Are there those who once might have filled out an enrollment form and opted for a higher rate of deferral (say to the full level of match) that now take the “easy” way and allow themselves to be automatically enrolled at the lower rate adopted for most automatic enrollment plans? Absolutely, as any advisor who has implemented an automatic enrollment program can surely attest. However, as the EBRI data show — and, for anyone paying attention, have shown for years now — the folks most likely to be disadvantaged by that lack of action are higher-income workers.
In fairness, while that 2011 article was titled “401(k) Law Suppresses Saving for Retirement,” the more recent coverage not only characterized automatic enrollment as a “mixed bag,” but acknowledged the “very positive effect on participation rates” as a result of automatic enrollment.

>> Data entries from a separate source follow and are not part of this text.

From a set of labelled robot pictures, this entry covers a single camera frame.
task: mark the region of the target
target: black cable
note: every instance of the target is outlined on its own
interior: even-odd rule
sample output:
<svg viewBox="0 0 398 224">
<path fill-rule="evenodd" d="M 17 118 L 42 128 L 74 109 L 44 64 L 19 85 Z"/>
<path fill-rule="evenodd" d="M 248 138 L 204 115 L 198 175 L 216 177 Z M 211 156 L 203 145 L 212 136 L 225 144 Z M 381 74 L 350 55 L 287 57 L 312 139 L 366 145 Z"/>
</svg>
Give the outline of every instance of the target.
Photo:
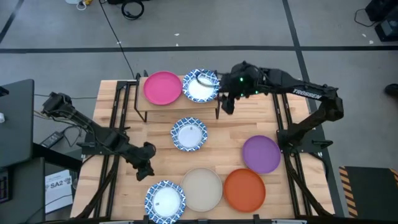
<svg viewBox="0 0 398 224">
<path fill-rule="evenodd" d="M 87 159 L 85 159 L 82 163 L 81 163 L 81 165 L 83 166 L 83 164 L 85 164 L 87 161 L 89 161 L 92 157 L 94 157 L 95 155 L 91 155 L 91 156 L 89 156 L 89 157 L 87 157 Z"/>
<path fill-rule="evenodd" d="M 33 114 L 33 116 L 38 117 L 38 118 L 42 118 L 42 119 L 51 119 L 51 118 L 44 118 L 44 117 L 36 115 L 36 114 Z"/>
<path fill-rule="evenodd" d="M 34 215 L 36 215 L 37 212 L 39 212 L 41 209 L 45 208 L 47 205 L 50 205 L 51 203 L 56 202 L 57 200 L 60 200 L 61 198 L 69 197 L 69 196 L 72 196 L 72 194 L 70 194 L 70 195 L 64 195 L 64 196 L 62 196 L 62 197 L 60 197 L 60 198 L 57 198 L 57 199 L 55 199 L 55 200 L 53 200 L 53 201 L 51 201 L 51 202 L 49 202 L 49 203 L 46 203 L 43 207 L 39 208 L 35 213 L 33 213 L 33 214 L 25 221 L 25 223 L 29 222 L 29 220 L 30 220 Z"/>
<path fill-rule="evenodd" d="M 124 54 L 124 50 L 123 50 L 122 44 L 120 43 L 120 40 L 119 40 L 118 36 L 117 36 L 116 33 L 114 32 L 113 27 L 112 27 L 112 25 L 111 25 L 111 22 L 109 21 L 108 16 L 106 15 L 106 12 L 105 12 L 105 10 L 104 10 L 104 7 L 102 6 L 103 3 L 101 3 L 101 0 L 98 0 L 98 1 L 99 1 L 99 4 L 100 4 L 101 8 L 102 8 L 102 11 L 104 12 L 105 19 L 106 19 L 106 21 L 108 22 L 109 27 L 111 28 L 112 33 L 113 33 L 114 37 L 116 38 L 116 40 L 117 40 L 117 42 L 118 42 L 118 45 L 119 45 L 120 50 L 121 50 L 121 52 L 122 52 L 122 54 L 123 54 L 123 57 L 124 57 L 124 59 L 126 60 L 127 65 L 129 66 L 129 69 L 130 69 L 132 78 L 135 78 L 134 72 L 132 72 L 132 69 L 131 69 L 129 60 L 127 60 L 126 54 Z"/>
<path fill-rule="evenodd" d="M 360 24 L 360 25 L 365 26 L 365 27 L 371 27 L 371 26 L 373 26 L 375 23 L 377 23 L 377 21 L 375 21 L 375 22 L 373 22 L 371 25 L 366 25 L 366 24 L 363 24 L 362 22 L 358 22 L 358 21 L 356 20 L 356 15 L 357 15 L 357 13 L 358 13 L 359 11 L 361 11 L 361 10 L 365 10 L 365 9 L 358 9 L 358 10 L 355 12 L 354 21 L 355 21 L 357 24 Z"/>
<path fill-rule="evenodd" d="M 35 96 L 50 97 L 50 95 L 35 94 Z M 73 100 L 97 99 L 97 97 L 71 97 Z"/>
<path fill-rule="evenodd" d="M 310 155 L 323 162 L 323 166 L 325 167 L 325 176 L 326 176 L 326 180 L 327 180 L 329 177 L 329 167 L 326 164 L 326 160 L 324 158 L 320 157 L 318 154 L 315 154 L 314 152 L 310 152 Z"/>
<path fill-rule="evenodd" d="M 68 129 L 71 129 L 71 128 L 77 128 L 77 130 L 79 130 L 79 134 L 77 135 L 75 141 L 74 141 L 72 144 L 70 144 L 70 141 L 69 141 L 69 139 L 67 138 L 67 135 L 65 134 L 66 131 L 67 131 Z M 73 145 L 76 144 L 76 142 L 77 142 L 77 140 L 79 139 L 79 137 L 81 137 L 81 132 L 82 132 L 81 127 L 79 127 L 78 125 L 71 125 L 71 126 L 69 126 L 69 127 L 66 127 L 66 128 L 62 131 L 62 134 L 64 135 L 65 140 L 67 140 L 67 143 L 68 143 L 69 147 L 73 147 Z"/>
<path fill-rule="evenodd" d="M 49 114 L 55 113 L 55 112 L 63 112 L 63 113 L 69 114 L 69 115 L 73 115 L 71 112 L 65 111 L 65 110 L 54 110 L 54 111 L 50 111 Z M 86 133 L 87 133 L 86 128 L 90 128 L 90 131 L 92 132 L 93 137 L 94 137 L 94 143 L 95 143 L 95 144 L 96 144 L 96 143 L 100 144 L 100 145 L 103 146 L 106 150 L 108 150 L 109 152 L 112 152 L 112 155 L 119 155 L 118 153 L 114 153 L 112 150 L 108 149 L 108 148 L 106 147 L 105 143 L 101 142 L 101 141 L 96 137 L 95 131 L 94 131 L 93 127 L 90 126 L 90 124 L 88 124 L 87 122 L 83 121 L 83 120 L 80 119 L 79 117 L 76 117 L 76 118 L 78 118 L 78 119 L 80 120 L 80 122 L 84 123 L 84 125 L 85 125 L 86 127 L 83 127 L 83 126 L 81 126 L 81 125 L 79 125 L 79 124 L 72 124 L 72 123 L 68 123 L 68 122 L 65 122 L 65 121 L 55 120 L 55 118 L 52 117 L 52 119 L 53 119 L 54 121 L 56 121 L 56 122 L 66 123 L 66 124 L 70 124 L 70 125 L 77 125 L 77 126 L 81 127 Z"/>
<path fill-rule="evenodd" d="M 125 7 L 127 6 L 127 4 L 129 4 L 129 3 L 137 3 L 138 5 L 140 5 L 140 7 L 141 7 L 141 12 L 140 12 L 138 15 L 135 16 L 135 15 L 132 15 L 129 11 L 125 11 L 124 8 L 125 8 Z M 122 10 L 122 15 L 124 16 L 124 18 L 126 18 L 126 19 L 128 19 L 128 20 L 131 20 L 131 21 L 134 21 L 134 20 L 140 18 L 140 17 L 143 15 L 144 10 L 145 10 L 145 7 L 144 7 L 143 3 L 142 3 L 140 0 L 126 0 L 126 1 L 122 4 L 121 10 Z"/>
</svg>

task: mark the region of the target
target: pink plate
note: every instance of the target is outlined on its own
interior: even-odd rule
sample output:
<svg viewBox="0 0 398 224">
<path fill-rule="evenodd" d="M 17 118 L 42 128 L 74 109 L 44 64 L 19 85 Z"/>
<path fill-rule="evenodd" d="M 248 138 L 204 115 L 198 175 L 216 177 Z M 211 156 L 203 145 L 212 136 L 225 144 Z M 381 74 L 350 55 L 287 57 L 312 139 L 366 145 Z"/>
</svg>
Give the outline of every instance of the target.
<svg viewBox="0 0 398 224">
<path fill-rule="evenodd" d="M 175 101 L 182 92 L 182 82 L 171 72 L 155 72 L 144 84 L 144 94 L 148 101 L 156 105 L 167 105 Z"/>
</svg>

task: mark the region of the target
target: white paper
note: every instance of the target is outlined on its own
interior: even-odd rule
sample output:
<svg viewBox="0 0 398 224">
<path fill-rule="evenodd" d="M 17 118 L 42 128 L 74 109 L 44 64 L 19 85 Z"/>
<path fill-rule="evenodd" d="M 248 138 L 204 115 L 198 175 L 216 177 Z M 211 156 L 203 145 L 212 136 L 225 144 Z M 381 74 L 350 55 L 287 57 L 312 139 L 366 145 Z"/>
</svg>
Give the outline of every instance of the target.
<svg viewBox="0 0 398 224">
<path fill-rule="evenodd" d="M 72 198 L 72 177 L 69 170 L 64 170 L 45 177 L 45 213 L 63 208 L 73 203 Z"/>
</svg>

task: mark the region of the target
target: cable
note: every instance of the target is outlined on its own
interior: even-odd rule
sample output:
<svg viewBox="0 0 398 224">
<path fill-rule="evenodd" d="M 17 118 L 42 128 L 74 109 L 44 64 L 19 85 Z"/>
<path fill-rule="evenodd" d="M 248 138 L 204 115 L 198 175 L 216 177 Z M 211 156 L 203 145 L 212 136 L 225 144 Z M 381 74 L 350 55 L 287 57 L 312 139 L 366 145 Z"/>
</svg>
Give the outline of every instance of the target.
<svg viewBox="0 0 398 224">
<path fill-rule="evenodd" d="M 50 97 L 50 95 L 35 94 L 35 96 Z M 71 97 L 73 100 L 97 99 L 97 97 Z"/>
<path fill-rule="evenodd" d="M 69 114 L 69 115 L 73 115 L 71 112 L 65 111 L 65 110 L 54 110 L 54 111 L 50 111 L 49 113 L 55 113 L 55 112 L 63 112 L 63 113 Z M 83 121 L 83 120 L 80 119 L 79 117 L 76 117 L 76 118 L 79 119 L 80 122 L 84 123 L 84 125 L 85 125 L 86 127 L 82 127 L 82 126 L 79 125 L 79 124 L 72 124 L 72 123 L 68 123 L 68 122 L 65 122 L 65 121 L 59 121 L 59 120 L 56 120 L 55 118 L 52 117 L 52 119 L 53 119 L 54 121 L 56 121 L 56 122 L 66 123 L 66 124 L 70 124 L 70 125 L 77 125 L 77 126 L 81 127 L 86 133 L 87 133 L 86 128 L 90 128 L 90 131 L 93 133 L 94 143 L 95 143 L 95 144 L 96 144 L 96 143 L 100 144 L 100 145 L 103 146 L 106 150 L 108 150 L 109 152 L 112 152 L 113 155 L 119 155 L 118 153 L 115 153 L 115 152 L 113 152 L 112 150 L 108 149 L 108 148 L 106 147 L 105 143 L 101 142 L 101 141 L 96 137 L 95 131 L 94 131 L 93 127 L 90 126 L 89 123 Z"/>
<path fill-rule="evenodd" d="M 125 7 L 127 6 L 127 4 L 129 4 L 129 3 L 137 3 L 138 5 L 140 5 L 140 7 L 141 7 L 141 12 L 140 12 L 138 15 L 135 16 L 135 15 L 132 15 L 129 11 L 125 11 L 124 8 L 125 8 Z M 140 17 L 143 15 L 144 10 L 145 10 L 145 7 L 144 7 L 143 3 L 142 3 L 140 0 L 126 0 L 126 1 L 122 4 L 121 10 L 122 10 L 122 15 L 124 16 L 125 19 L 134 21 L 134 20 L 140 18 Z"/>
<path fill-rule="evenodd" d="M 104 10 L 104 7 L 102 6 L 102 5 L 103 5 L 103 3 L 101 3 L 101 0 L 98 0 L 98 1 L 99 1 L 99 4 L 100 4 L 101 8 L 102 8 L 102 11 L 104 12 L 105 19 L 106 19 L 106 21 L 108 22 L 108 24 L 109 24 L 109 27 L 111 28 L 111 30 L 112 30 L 112 33 L 113 33 L 114 37 L 116 38 L 116 40 L 117 40 L 117 42 L 118 42 L 118 45 L 119 45 L 119 47 L 120 47 L 120 50 L 121 50 L 121 52 L 122 52 L 122 54 L 123 54 L 123 57 L 124 57 L 124 59 L 126 60 L 126 63 L 127 63 L 127 65 L 129 66 L 129 69 L 130 69 L 130 72 L 131 72 L 132 78 L 134 78 L 134 79 L 135 79 L 136 77 L 134 76 L 134 72 L 132 72 L 132 69 L 131 69 L 131 66 L 130 66 L 129 60 L 127 60 L 127 57 L 126 57 L 126 54 L 124 53 L 124 50 L 123 50 L 122 44 L 121 44 L 121 42 L 120 42 L 120 40 L 119 40 L 118 36 L 117 36 L 117 35 L 116 35 L 116 33 L 114 32 L 114 30 L 113 30 L 113 27 L 112 27 L 112 25 L 111 25 L 111 22 L 109 21 L 109 19 L 108 19 L 108 16 L 106 15 L 106 12 L 105 12 L 105 10 Z"/>
<path fill-rule="evenodd" d="M 358 10 L 355 12 L 354 21 L 355 21 L 357 24 L 360 24 L 360 25 L 365 26 L 365 27 L 371 27 L 371 26 L 373 26 L 375 23 L 377 23 L 377 21 L 375 21 L 375 22 L 373 22 L 371 25 L 366 25 L 366 24 L 363 24 L 362 22 L 358 22 L 358 21 L 356 20 L 356 15 L 357 15 L 357 13 L 358 13 L 359 11 L 361 11 L 361 10 L 365 10 L 365 9 L 358 9 Z"/>
<path fill-rule="evenodd" d="M 57 199 L 55 199 L 55 200 L 53 200 L 53 201 L 51 201 L 51 202 L 49 202 L 49 203 L 46 203 L 43 207 L 39 208 L 35 213 L 33 213 L 33 214 L 25 221 L 25 223 L 27 223 L 34 215 L 36 215 L 37 212 L 39 212 L 41 209 L 45 208 L 47 205 L 50 205 L 51 203 L 56 202 L 57 200 L 60 200 L 61 198 L 69 197 L 69 196 L 72 196 L 72 194 L 70 194 L 70 195 L 64 195 L 64 196 L 62 196 L 62 197 L 60 197 L 60 198 L 57 198 Z"/>
<path fill-rule="evenodd" d="M 80 1 L 77 5 L 76 5 L 77 10 L 79 11 L 84 11 L 87 8 L 87 5 L 84 1 Z"/>
<path fill-rule="evenodd" d="M 89 161 L 92 157 L 94 157 L 95 155 L 91 155 L 89 157 L 87 157 L 87 159 L 85 159 L 82 163 L 81 166 L 83 166 L 83 164 L 85 164 L 87 161 Z"/>
<path fill-rule="evenodd" d="M 33 114 L 33 116 L 35 116 L 35 117 L 38 117 L 38 118 L 41 118 L 41 119 L 52 119 L 52 118 L 48 118 L 48 117 L 44 116 L 42 113 L 40 113 L 40 112 L 38 112 L 36 110 L 33 110 L 33 112 L 35 113 L 35 114 Z"/>
<path fill-rule="evenodd" d="M 67 138 L 67 135 L 65 134 L 66 131 L 67 131 L 68 129 L 70 129 L 70 128 L 77 128 L 77 130 L 79 130 L 79 134 L 78 134 L 78 136 L 76 137 L 75 141 L 74 141 L 72 144 L 70 144 L 70 141 L 69 141 L 69 139 Z M 79 127 L 78 125 L 71 125 L 71 126 L 68 126 L 68 127 L 66 127 L 66 128 L 62 131 L 62 134 L 64 135 L 65 140 L 67 140 L 67 143 L 68 143 L 69 147 L 72 147 L 73 145 L 76 144 L 77 140 L 78 140 L 79 137 L 81 136 L 81 132 L 82 132 L 81 127 Z"/>
</svg>

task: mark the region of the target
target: plate
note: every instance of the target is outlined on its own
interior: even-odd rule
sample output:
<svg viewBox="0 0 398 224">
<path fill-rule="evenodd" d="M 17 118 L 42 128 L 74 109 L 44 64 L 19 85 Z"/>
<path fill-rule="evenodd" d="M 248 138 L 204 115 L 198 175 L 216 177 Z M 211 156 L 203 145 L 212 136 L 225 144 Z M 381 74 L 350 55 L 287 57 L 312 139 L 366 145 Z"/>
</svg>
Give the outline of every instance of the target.
<svg viewBox="0 0 398 224">
<path fill-rule="evenodd" d="M 269 137 L 253 136 L 243 144 L 243 161 L 258 174 L 274 171 L 280 162 L 280 149 Z"/>
<path fill-rule="evenodd" d="M 204 86 L 198 83 L 196 79 L 198 76 L 199 81 L 212 87 Z M 216 74 L 207 69 L 194 69 L 184 76 L 182 80 L 182 91 L 188 99 L 197 103 L 206 103 L 216 98 L 220 82 Z"/>
<path fill-rule="evenodd" d="M 182 118 L 170 133 L 175 147 L 186 152 L 198 150 L 207 140 L 207 128 L 196 118 Z"/>
<path fill-rule="evenodd" d="M 223 196 L 223 183 L 211 169 L 199 167 L 188 171 L 181 181 L 187 196 L 187 207 L 207 212 L 217 206 Z"/>
<path fill-rule="evenodd" d="M 173 224 L 185 210 L 185 194 L 182 188 L 163 180 L 148 189 L 145 197 L 145 212 L 158 224 Z"/>
<path fill-rule="evenodd" d="M 234 209 L 240 212 L 254 212 L 266 199 L 266 186 L 253 170 L 237 169 L 225 180 L 224 196 Z"/>
<path fill-rule="evenodd" d="M 144 84 L 144 95 L 155 105 L 167 105 L 174 102 L 180 95 L 182 82 L 171 72 L 155 72 Z"/>
</svg>

Indeed, the simple math of automatic enrollment is that you get more people participating, albeit at lower rates (until design features like automatic contribution acceleration kick in). Put another way, participation rates go up, and average deferral rates dip — at least initially.
That might mean that some individuals do, in fact, save less by default [2. EBRI has recently considered how much difference setting a higher default contribution rate can make in improving retirement readiness. See “Increasing Default Deferral Rates in Automatic Enrollment 401(k) Plans: The Impact on Retirement Savings Success in Plans With Automatic Escalation,” online here.] than if they had taken the time to actually complete that enrollment form, or if they fail to take advantage of the option to increase that initial default.
But that ignores the reality — borne out by the data — that many workers will be saving more because that initial savings choice was automatic. Picking up from that starting point is where a retirement plan advisor can make a big difference.